If any digital outlet has the muster to win some of their dollars, it’s Hulu. The company has always run commercials, and yet done so with an eye toward the behavior of streaming fans. Hulu runs fewer ads than TV networks and the bulk of its content is past and current TV programs – the kind advertisers are currently rushing to support.

Hulu’s efforts could cause some worry for certain cable programmers. Due to the dynamics of this year’s market – higher demand for TV time and a lower supply of viewers – advertisers are moving first to get deals done with the owners of the most-watched programming, including late-night shows and sports telecasts. That has left some of the owners of lesser-watched cable networks grappling to get the same rate increases their broadcast rivals have secured. If Hulu is offering scaled-back rates for big spenders, it might take more money out of the market.

Hulu said in May it had seen a surge in customers, notching 26.8 million subscribers and 1.3 million using promotional accounts. In 2018, the streamer said it had 25 million subscribers. The company has also been busy stocking its pipeline of original programming, unveiling everything from a miniseries based on “Catch-22” to a dramatic project involving Kate McKinnon.
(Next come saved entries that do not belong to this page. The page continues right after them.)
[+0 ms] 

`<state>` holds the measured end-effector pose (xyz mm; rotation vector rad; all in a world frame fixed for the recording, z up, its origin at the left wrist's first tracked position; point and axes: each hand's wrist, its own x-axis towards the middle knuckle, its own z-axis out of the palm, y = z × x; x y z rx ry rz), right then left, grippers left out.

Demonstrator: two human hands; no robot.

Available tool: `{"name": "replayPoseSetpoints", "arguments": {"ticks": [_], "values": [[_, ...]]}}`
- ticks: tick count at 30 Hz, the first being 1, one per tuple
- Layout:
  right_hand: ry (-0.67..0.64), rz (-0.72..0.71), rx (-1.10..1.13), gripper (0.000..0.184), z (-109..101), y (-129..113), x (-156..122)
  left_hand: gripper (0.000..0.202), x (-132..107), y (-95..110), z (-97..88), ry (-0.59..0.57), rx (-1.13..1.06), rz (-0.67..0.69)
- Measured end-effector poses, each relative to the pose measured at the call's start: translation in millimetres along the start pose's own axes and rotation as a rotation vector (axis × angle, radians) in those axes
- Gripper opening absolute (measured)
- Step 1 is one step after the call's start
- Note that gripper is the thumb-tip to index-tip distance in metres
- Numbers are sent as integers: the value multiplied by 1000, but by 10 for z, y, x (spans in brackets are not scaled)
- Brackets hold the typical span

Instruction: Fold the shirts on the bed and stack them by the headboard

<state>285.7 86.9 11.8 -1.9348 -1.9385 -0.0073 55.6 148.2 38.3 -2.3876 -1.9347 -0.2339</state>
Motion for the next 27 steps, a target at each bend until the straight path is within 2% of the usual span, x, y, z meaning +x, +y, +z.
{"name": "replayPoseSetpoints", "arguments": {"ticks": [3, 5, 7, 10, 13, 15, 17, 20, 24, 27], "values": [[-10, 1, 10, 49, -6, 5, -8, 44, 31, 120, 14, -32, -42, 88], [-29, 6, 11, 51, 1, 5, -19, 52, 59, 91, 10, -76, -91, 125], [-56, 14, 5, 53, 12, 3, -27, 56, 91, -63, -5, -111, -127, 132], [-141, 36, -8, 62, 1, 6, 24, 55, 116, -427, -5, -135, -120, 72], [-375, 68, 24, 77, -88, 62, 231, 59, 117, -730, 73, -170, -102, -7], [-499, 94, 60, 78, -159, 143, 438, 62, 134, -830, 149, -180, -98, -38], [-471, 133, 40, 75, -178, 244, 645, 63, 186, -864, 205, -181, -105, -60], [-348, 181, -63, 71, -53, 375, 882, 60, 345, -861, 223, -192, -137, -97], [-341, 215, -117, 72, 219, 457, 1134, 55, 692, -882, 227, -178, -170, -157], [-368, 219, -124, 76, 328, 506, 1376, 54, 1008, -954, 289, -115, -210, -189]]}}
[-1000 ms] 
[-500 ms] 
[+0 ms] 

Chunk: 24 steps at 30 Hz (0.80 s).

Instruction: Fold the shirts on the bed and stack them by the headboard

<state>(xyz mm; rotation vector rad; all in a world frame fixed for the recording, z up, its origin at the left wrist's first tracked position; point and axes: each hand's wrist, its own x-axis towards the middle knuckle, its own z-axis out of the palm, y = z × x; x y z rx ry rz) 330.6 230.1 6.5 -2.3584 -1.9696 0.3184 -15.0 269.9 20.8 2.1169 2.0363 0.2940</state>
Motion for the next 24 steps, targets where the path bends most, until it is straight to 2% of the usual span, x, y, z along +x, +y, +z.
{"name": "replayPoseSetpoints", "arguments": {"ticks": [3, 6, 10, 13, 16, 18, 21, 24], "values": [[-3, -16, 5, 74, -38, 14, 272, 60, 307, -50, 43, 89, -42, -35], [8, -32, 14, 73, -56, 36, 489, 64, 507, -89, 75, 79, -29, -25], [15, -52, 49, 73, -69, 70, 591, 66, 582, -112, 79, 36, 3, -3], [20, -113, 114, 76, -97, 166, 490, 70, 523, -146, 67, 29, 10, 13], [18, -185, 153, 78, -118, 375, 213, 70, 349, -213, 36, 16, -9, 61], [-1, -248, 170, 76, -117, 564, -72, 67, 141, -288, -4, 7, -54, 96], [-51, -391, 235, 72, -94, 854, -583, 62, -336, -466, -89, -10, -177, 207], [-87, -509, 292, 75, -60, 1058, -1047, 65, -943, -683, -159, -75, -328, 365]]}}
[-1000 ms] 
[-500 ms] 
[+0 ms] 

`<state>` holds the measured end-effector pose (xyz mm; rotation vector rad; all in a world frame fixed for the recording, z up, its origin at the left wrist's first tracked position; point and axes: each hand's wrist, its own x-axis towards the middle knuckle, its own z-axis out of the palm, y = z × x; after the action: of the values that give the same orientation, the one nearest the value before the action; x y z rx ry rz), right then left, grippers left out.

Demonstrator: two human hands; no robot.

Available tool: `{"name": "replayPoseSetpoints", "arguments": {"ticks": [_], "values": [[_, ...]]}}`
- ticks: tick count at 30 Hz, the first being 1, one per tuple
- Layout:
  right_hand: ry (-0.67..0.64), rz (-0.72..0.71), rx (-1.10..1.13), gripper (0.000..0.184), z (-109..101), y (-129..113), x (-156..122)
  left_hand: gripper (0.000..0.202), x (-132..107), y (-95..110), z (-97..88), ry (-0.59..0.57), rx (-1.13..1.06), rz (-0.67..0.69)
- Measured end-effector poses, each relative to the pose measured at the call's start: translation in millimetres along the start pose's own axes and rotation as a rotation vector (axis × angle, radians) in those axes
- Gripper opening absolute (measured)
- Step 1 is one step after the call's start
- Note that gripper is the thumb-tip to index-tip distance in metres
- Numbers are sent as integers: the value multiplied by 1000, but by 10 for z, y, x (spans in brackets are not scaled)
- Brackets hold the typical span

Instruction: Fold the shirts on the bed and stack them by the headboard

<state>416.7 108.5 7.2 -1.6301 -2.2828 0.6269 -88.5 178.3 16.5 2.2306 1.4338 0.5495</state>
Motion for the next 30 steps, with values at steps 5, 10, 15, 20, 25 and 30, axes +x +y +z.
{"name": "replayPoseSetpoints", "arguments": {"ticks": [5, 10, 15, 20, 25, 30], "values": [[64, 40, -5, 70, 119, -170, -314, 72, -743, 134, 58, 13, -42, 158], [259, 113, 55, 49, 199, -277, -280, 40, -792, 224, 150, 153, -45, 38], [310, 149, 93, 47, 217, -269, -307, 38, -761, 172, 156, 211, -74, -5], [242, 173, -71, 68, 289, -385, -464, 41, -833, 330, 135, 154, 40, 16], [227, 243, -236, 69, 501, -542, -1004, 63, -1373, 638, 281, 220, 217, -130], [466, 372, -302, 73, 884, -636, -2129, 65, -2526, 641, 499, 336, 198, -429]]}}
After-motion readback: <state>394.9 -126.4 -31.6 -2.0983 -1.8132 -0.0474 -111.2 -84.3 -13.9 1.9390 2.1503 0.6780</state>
With those increases come an opportunity to serve more ads to users – and more inventory to sell. Hulu isn’t only chasing traditional national ads. It also has teams geared to selling spots to local advertisers; marketers looking to use programmatic advertising; and direct-to-consumer sponsors as well.

While Disney has put its entire TV ad-sales team under the aegis of a single executive, Rita Ferro, Hulu’s team remains separate. Disney only secured operational control of the company a few weeks ago. Peter Naylor, Hulu’s ad-sales chief, has vowed to ramp up the sale of new commercial formats that don’t interrupt the viewer experience. In recent months, Hulu has begun testing “pause ads” with Coca-Cola and Procter & Gamble and expects to unveil a new ad model specifically for people bingeing several episodes at once.